I tagged this question from the #etmooc twitter stream over a week ago and it has been nagging me to respond ever since. Through all of the reading I’ve done about moocs int he last two years, which has been just enough to make me dangerously loaded with opinions, I still like Dave Cormier’s YouTube video for my working definition.

Cormier says at the end that “only you can tell, in the end,  if you’ve been successful…just like real life.”

While Cormier’s words might not apply to other types of MOOCs,  in a connectivist MOOC like #etmooc, I hope the resounding answer to Jenny Ankenbauer’s question is that only she can categorize her course experience.

Audrey Waters, in her blog for Hack Education, posed the question, “How do we know if students are learning – even those who complete the courses?”

Loaded dangerously with opinions as I am, and having lurked, participated, flourished and fizzled in MOOCs, I think a great question to ask yourself about your learning in a MOOC is:

What stuck?

The #change11 mooc was a 35-week marathon offering and if memory serves, the home page explained to participants that practically no one would participate actively in all 35 weeks. For my part, I arrived late then drifted in and out, but the learning I did in the course was as meaningful as any I’d done in my graduate program at a local university. One week in particular that stuck for me featured Dave Snowden of Cognitive Edge, presenting on complexity and the Cynefin framework.  I’ve since discussed his framework with different people in my learning network and recently reread A Leader’s Framework for Decision Making, which I find helpful in my work. The learning I’ve done about complexity and Snowden’s framework is an example of the rhizomatic  nature of learning, which was an idea I was exposed to in #change11.

To  return to Water’s concern about how we know, I’m not certain that it is important that we know what people are learning in MOOCs, especially if we have to use any measure besides asking them.

Since a traditional university couldn’t have managed the openness or the complexity of that MOOC and certainly would have no use or category for my late arriving, here-one-week-gone-the-next approach to the course, I don’t think that the categorizations from traditional institutions ought to apply to MOOCs.

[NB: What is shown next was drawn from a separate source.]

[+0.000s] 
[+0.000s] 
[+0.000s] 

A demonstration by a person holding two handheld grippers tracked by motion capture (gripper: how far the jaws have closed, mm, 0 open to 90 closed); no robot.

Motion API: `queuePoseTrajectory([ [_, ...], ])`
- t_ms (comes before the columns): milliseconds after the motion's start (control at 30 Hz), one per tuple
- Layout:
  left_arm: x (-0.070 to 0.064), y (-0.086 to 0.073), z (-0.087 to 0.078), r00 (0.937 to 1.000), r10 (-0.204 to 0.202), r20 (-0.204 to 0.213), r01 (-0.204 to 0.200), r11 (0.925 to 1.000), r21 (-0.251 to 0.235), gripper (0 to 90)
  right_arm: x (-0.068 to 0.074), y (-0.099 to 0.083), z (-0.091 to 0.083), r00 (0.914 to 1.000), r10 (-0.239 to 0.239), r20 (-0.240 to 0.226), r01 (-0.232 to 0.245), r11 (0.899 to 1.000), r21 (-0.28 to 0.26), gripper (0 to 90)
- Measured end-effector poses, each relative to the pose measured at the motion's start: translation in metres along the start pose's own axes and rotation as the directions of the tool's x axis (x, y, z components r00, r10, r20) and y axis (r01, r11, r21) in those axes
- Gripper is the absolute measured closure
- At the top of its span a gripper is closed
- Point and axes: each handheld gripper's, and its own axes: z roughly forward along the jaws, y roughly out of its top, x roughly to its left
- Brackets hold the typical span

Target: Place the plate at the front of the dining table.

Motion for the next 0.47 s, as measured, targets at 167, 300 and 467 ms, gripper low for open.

Just as  the number of inactive Twitter accounts doesn’t diminish the power of Twitter for joining conversations or expanding a PLN, MOOC dropout statistics don’t paint a picture of the amplified learning opportunities in a MOOC, even for participants who come and go.

More important than deciding if you’re a dropout or a finisher, is knowing if you’re contributing to or benefiting from a connectivist MOOC. On the “How this course works” page of #change11, Downes, Cormier and Siemens paint the picture of a MOOC in full swing.

When a connectivist course is working really well, we see this great cycle of content and creativity begin to feed on itself, people in the course reading, collecting, creating and sharing. It’s a wonderful experience you won’t want to stop when the course is done.

And – because you can share anywhere – you won’t have to. This course can last as long as you want it to.

To which I’ll add, if the course can last as long as a participant wants it to, we should reflect on the need to identify dropouts when we can be making connections.